Agenouillé près du malheureux, étendu sur le sol, je l'entendis qui murmurait. Sa voix s'éteignait. Elle ne laissait plus arriver ses paroles jusqu'à moi. Je me penchai vers lui pour l'écouter.

Le brigadier se parlait.

—Oui, soufflait-il, quand le gueusard m'a troué la peau, pas si bête que de dire la vérité! Chacun se serait empressé autour de moi. Un cortège de gens m'aurait porté sur mon lit où je serais mort une heure après au vu et au su de tout le monde qui, le lendemain, se serait dit: «Il a gobé cela dans son assaut»... et ma fille n'aurait rien eu après moi.
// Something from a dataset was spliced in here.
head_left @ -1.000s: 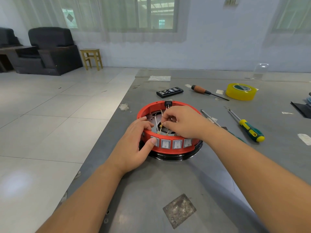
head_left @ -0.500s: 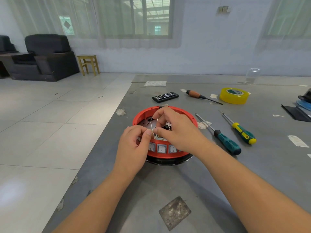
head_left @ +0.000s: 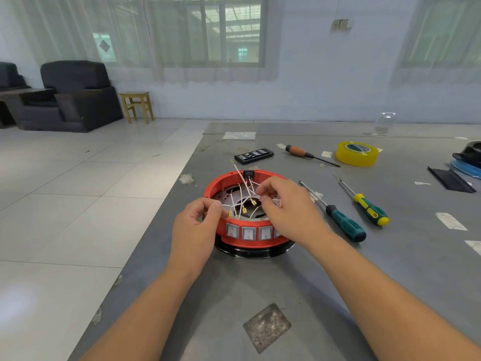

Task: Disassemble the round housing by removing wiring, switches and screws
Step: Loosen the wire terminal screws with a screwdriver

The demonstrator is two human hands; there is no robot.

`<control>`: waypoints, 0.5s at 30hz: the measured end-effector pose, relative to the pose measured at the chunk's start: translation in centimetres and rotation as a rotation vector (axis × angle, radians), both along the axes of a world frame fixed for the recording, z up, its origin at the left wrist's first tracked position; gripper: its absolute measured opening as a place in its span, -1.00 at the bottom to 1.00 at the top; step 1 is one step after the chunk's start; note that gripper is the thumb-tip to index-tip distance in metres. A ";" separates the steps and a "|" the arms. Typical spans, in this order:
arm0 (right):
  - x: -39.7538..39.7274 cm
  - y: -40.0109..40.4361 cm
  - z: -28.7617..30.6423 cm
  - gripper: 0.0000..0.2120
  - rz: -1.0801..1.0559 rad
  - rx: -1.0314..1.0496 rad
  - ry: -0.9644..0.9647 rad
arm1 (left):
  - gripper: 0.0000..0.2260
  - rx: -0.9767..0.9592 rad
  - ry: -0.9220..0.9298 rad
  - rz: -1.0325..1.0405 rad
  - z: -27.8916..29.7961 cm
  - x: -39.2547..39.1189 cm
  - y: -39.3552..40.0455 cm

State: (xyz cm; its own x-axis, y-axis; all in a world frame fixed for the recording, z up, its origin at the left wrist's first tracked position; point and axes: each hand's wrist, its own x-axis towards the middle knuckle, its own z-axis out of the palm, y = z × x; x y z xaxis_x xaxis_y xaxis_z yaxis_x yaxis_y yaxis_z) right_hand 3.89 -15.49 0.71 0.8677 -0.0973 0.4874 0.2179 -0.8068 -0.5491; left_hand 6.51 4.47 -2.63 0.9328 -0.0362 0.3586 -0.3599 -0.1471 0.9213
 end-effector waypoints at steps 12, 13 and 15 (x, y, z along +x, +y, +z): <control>0.1 0.1 0.2 -0.88 0.037 0.294 0.057 | -0.79 0.078 -0.017 -0.068 1.6 1.1 -1.0; 0.2 -0.1 0.4 -0.88 0.026 0.317 0.054 | -0.80 0.110 -0.038 -0.073 1.8 1.3 -1.2; 0.3 -0.7 0.6 -0.87 0.010 0.340 0.056 | -0.88 0.207 -0.080 -0.085 2.1 2.0 -1.6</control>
Sa voix me sembla gaie quand, après une petite pause, il continua:

—Perdu pour perdu, c'était bien le vrai plan que ma mort profitât à Henriette. Voilà pourquoi je n'ai soufflé mot... Demain, quand on trouvera mon cadavre étendu ici, à mon poste, on mettra cela au compte de Chauffard... Et, alors, la fille du brigadier Vernot, qu'on croira mort au service, aura droit à la pension... Eh! allez donc! le tour sera joué!

Inutile de vous dire que ces paroles venaient de m'expliquer le «profitons-en» qui m'avait tant frappé quand il m'avait révélé sa blessure.

Je le vis rassembler ses forces pour se mettre debout.

—Jeune homme, dit-il, aidez-moi à me relever et à m'appuyer sur cette roche.